Your answer should be a single number: the count of lines in the listing that contain "camera".
Supplied data section start
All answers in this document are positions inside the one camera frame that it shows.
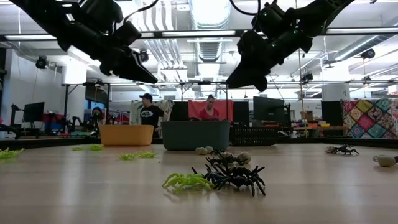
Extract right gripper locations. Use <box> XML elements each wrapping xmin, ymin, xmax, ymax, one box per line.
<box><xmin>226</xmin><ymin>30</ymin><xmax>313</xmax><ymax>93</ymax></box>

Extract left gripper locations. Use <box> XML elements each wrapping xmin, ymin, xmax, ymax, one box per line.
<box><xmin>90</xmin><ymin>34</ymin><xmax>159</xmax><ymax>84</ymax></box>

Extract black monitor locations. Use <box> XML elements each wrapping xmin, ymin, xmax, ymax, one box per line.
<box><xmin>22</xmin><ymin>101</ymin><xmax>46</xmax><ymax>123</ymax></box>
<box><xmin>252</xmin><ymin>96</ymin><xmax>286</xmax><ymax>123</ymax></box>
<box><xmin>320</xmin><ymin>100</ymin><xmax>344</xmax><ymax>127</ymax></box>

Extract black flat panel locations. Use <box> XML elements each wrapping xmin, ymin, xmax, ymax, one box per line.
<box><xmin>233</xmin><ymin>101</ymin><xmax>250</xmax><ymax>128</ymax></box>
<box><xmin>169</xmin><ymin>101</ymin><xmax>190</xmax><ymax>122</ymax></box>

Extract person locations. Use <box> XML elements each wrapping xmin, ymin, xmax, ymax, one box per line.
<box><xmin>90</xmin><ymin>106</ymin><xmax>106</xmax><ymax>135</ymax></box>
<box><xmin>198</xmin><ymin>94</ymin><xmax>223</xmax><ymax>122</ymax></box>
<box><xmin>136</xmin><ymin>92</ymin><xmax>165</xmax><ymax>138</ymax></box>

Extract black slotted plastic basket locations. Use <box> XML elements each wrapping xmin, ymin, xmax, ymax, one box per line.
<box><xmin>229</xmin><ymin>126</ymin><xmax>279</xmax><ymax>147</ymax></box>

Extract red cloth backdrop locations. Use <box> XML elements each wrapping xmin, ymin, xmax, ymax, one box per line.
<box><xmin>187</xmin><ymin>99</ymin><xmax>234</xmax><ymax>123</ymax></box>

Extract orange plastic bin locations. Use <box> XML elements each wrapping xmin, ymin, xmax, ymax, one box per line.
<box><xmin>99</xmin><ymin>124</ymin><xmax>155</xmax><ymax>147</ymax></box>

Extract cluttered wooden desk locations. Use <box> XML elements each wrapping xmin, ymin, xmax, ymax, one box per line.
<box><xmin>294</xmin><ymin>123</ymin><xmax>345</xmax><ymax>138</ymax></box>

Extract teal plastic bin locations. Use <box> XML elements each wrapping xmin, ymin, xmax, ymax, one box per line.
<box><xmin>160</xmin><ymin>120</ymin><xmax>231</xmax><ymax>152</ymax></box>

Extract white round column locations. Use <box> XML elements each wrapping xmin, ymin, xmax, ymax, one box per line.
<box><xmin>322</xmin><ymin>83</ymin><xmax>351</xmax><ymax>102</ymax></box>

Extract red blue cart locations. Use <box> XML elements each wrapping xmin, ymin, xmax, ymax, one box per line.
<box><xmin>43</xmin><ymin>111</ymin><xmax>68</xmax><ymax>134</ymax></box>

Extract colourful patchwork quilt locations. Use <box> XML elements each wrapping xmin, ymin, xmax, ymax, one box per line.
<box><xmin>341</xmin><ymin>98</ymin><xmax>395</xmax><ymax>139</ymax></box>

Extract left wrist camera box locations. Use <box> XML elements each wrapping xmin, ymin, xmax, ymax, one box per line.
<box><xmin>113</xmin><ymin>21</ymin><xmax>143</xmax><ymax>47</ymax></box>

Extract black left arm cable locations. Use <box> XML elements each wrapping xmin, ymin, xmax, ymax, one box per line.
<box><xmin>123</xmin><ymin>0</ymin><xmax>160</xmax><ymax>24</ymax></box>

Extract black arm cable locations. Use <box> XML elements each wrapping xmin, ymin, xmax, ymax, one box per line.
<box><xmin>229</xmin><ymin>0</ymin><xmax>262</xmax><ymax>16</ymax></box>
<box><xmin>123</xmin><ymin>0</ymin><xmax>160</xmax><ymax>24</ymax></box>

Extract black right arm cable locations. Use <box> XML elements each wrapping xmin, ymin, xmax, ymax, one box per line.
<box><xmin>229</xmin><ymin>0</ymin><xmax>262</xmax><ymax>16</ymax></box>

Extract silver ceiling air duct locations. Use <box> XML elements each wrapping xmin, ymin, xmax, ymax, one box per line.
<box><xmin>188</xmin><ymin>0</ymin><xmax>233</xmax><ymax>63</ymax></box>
Supplied data section end
- Output of the exercise: 2